A comunicação ocorreu em 29 de março de 2025, um dia após o BRB anunciar que seu conselho de administração aprovou por unanimidade a aquisição do Banco Master. O ministro do Supremo Tribunal Federal (STF) André Mendonça, ao autorizar a nova fase das investigações, disse que a frase do executivo sugere que Jaques Wagner não era um destinatário passivo de informações, mas sim um interlocutor relevante em temas sensíveis ao grupo econômico investigado.
Segundo Mendonça, o executivo atuou como canal de interlocução com Wagner sobre assuntos prioritários do Banco Master.

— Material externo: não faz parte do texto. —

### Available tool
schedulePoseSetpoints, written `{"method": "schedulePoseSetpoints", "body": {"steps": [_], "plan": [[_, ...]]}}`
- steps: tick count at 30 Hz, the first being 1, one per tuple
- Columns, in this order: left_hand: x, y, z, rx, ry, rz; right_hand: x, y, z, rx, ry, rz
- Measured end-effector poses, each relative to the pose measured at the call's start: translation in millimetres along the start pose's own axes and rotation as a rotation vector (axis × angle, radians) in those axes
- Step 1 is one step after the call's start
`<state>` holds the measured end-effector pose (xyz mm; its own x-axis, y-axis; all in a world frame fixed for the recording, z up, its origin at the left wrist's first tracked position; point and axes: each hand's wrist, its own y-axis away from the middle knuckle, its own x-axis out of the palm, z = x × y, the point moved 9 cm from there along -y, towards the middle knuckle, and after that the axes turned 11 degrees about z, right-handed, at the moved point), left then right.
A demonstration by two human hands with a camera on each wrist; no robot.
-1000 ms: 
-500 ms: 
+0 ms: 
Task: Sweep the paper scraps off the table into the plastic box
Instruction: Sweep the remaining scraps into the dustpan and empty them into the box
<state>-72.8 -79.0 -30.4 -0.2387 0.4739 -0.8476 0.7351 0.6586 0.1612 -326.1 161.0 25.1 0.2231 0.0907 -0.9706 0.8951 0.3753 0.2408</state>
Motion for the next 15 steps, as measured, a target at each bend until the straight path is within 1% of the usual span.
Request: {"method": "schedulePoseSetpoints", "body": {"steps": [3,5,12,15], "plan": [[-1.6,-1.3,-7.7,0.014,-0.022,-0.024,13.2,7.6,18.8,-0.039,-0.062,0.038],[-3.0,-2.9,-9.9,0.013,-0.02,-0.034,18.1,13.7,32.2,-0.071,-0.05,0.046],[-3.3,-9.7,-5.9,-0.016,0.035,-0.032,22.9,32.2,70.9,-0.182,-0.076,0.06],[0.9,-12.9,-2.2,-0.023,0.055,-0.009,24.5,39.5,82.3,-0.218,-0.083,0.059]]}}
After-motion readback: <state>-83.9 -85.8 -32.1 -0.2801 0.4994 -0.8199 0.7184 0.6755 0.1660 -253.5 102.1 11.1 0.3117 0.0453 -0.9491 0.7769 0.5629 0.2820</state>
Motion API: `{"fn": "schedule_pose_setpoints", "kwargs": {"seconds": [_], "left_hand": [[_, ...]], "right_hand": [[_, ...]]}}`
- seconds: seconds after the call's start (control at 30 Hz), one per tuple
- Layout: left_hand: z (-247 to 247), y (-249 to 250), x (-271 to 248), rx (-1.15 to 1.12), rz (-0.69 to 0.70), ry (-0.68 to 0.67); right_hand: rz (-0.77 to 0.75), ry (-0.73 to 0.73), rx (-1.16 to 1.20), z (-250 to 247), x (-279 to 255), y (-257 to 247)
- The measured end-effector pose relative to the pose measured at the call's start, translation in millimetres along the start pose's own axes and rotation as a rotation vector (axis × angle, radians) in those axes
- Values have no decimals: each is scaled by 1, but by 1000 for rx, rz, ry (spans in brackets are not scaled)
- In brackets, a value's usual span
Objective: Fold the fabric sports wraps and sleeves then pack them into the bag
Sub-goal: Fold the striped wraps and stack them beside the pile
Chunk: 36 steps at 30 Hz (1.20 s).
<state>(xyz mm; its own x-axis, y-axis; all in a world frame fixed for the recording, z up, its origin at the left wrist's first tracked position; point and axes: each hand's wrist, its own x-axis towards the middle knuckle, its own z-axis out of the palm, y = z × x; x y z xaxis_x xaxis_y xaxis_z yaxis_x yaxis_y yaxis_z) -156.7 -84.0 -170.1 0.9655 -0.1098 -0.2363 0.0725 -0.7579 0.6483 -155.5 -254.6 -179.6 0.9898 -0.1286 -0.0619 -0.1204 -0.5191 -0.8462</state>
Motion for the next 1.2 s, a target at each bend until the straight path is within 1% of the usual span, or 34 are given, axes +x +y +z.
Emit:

Ele encaminhou notícias sobre rating, estrutura acionária, a CPI do Banco Master e a operação com o BRB, que havia sido barrada pelo Banco Central em setembro do ano anterior. A Polícia Federal informou que a relação entre Wagner e o executivo era marcada por elevado grau de confiança pessoal, o que teria criado ambiente para tratativas reservadas em defesa de interesses privados do Banco Master.
A investigação apurou indícios de que Jaques Wagner recebeu pagamentos do Master durante anos pela empresa da nora. Além disso, ele viajou com frequência nos jatos de um dos envolvidos e recebeu um apartamento em Salvador avaliado em R$ 2,45 milhões. A PF relatou que as tratativas sobre a aquisição do imóvel do empreendimento Poème Horto, em Salvador, continuaram mesmo após o início das investigações.